28. 23/08/2015 tarihli ve 29454 sayılı Resmî Gazete'de yayımlanan Kamu Görevlilerinin Geneline ve Hizmet Kollarına Yönelik Mali ve Sosyal Haklara İlişkin 2016 ve 2017 Yıllarını Kapsayan 3 üncü Dönem Toplu Sözleşme'nin "Yerel Yönetim Hizmet Koluna İlişkin Toplu Sözleşme" başlıklı Dördüncü Bölümü'nün 1. maddesinin birinci fıkrasının ilgili kısmı şöyledir:

“Belediyeler ve bağlı kuruluşları ile il özel idarelerinin kadro ve pozisyonlarında istihdam edilen kamu görevlilerine,4688 sayılı Kanunun 32 inci maddesinde yer alan usul ve esaslar çerçevesinde ödenebilecek sosyal denge tazminatı aylık tavan tutarı en yüksek Devlet memuru aylığının (ek gösterge dahil) %100’üdür.

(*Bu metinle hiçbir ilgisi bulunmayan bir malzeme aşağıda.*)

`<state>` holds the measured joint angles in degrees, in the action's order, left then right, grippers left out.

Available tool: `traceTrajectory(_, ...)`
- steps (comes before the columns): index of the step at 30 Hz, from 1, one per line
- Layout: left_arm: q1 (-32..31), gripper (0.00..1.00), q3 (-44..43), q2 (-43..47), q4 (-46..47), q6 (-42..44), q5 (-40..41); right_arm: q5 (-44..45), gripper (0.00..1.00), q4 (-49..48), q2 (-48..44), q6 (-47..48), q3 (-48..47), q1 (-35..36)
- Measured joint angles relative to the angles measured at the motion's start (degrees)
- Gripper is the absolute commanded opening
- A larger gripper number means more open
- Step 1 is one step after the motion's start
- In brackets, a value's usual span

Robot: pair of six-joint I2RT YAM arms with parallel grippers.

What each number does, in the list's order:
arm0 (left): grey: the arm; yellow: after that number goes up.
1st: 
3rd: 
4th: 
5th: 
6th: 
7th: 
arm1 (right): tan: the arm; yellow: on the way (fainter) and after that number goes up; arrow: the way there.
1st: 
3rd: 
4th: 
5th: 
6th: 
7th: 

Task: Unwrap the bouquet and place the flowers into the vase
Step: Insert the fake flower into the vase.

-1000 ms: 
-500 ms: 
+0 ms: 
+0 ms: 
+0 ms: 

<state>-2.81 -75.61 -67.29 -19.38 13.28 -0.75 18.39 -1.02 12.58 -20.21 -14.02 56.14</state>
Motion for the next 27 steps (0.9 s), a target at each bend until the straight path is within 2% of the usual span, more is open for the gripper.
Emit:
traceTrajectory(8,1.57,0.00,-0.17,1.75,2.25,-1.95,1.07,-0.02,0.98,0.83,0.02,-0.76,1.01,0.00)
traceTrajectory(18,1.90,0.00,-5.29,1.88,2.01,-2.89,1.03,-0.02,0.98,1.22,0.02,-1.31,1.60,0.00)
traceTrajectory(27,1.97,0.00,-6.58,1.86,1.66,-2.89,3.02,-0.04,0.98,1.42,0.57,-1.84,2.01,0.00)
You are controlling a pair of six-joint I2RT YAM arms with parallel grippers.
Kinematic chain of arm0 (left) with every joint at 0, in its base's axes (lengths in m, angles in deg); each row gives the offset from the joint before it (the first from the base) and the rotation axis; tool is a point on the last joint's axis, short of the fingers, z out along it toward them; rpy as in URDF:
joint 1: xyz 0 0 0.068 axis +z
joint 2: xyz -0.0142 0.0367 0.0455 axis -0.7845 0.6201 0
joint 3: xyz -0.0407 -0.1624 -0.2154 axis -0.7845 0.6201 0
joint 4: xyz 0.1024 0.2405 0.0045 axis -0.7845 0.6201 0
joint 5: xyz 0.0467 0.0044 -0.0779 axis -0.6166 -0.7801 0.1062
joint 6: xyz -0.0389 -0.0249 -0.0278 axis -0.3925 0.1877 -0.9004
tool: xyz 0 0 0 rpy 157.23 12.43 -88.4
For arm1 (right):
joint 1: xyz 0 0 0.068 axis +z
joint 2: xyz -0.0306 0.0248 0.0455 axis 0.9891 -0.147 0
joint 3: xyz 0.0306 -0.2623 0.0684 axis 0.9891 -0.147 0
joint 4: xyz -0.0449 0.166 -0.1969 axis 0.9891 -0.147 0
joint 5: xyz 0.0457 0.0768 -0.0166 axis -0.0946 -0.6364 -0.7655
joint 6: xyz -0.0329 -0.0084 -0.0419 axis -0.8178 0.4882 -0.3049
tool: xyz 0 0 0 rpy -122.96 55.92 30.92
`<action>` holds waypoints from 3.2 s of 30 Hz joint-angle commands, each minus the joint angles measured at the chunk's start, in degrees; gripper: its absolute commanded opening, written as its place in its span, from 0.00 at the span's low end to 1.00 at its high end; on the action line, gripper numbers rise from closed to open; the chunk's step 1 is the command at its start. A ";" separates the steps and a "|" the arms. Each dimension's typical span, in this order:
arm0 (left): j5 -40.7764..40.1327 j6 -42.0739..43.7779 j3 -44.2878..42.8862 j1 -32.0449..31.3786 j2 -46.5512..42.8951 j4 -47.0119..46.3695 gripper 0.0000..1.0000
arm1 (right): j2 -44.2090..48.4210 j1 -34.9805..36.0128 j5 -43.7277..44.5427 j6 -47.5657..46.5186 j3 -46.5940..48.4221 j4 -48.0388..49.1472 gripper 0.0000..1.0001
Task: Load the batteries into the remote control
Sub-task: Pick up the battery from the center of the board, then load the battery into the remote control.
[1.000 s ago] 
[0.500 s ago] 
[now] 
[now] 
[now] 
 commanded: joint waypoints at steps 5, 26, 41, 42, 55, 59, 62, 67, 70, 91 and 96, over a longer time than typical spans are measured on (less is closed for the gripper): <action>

Sosyal denge tazminatının verilmesi yönünde yapılabilecek sözleşmelerde, tavan tutarı aşmamak kaydıyla ödenebilecek tazminatın aylık tutarı, görev yapılan birim ve iş hacmi, görevin önem ve güçlüğü, görev yerinin özelliği, çalışma süresi, kadro veya görev unvanı ile derecesi gibi kriterlere göre farklı olarak belirlenebilir.”

V. İNCELEME VE GEREKÇE

29. Anayasa Mahkemesinin 15/5/2025 tarihinde yapmış olduğu toplantıda başvuru incelenip gereği düşünüldü:

A. Başvurucunun İddiaları

30. Başvurucu; Belediyede imar ve şehircilik müdürü olarak görev yaptığı dönemde aynı birimde görev yapan emekli personel için Belediye İnsan Kaynakları ve Eğitim Müdürlüğünce hazırlanan ödeme belgelerine harcama yetkilisi olarak imza attığını, sosyal denge sözleşmesi gereği ödeme yapılmasını engellemek gibi bir yetkisinin bulunmadığını, zarardan sorumlu tutulabilmesi için kasıt, kusur, ihmal veya tedbirsizliğinin olmasının gerektiğini, kendisinin sadece görevin gereğini yerine getirdiğini, aksi bir durumun söz konusu olamayacağını, söz konusu emekli personele ek sosyal denge tazminatı ödenmesi suretiyle kamu zararına neden olunduğu gerekçesiyle Sayıştayca yapılan yargılama sonucunda gerçekleştirme görevlileri ve belediye başkanı ile birlikte zararı tazmin etmeye mahkûm edildiğini, kararın kesinleşmesi üzerine adına çıkan sorumluluk tutarı olarak yasal faiziyle birlikte toplam 19.922,35 TL ödediğini, Sayıştay tarafından yapılan yargılama sürecinde sadece Kurulun temyiz incelemesi sonucu verdiği kararın kendisine tebliğ edildiğini, savunma yapma hakkının kısıtlandığını, kararın gerekçesiz olduğunu belirterek mülkiyet hakkının ve adil yargılanma hakkının ihlal edildiğini ileri sürmüştür.

B. Değerlendirme

31. Anayasa’nın "Mülkiyet hakkı" başlıklı 35. maddesi şöyledir:

“Herkes, mülkiyet ve miras haklarına sahiptir.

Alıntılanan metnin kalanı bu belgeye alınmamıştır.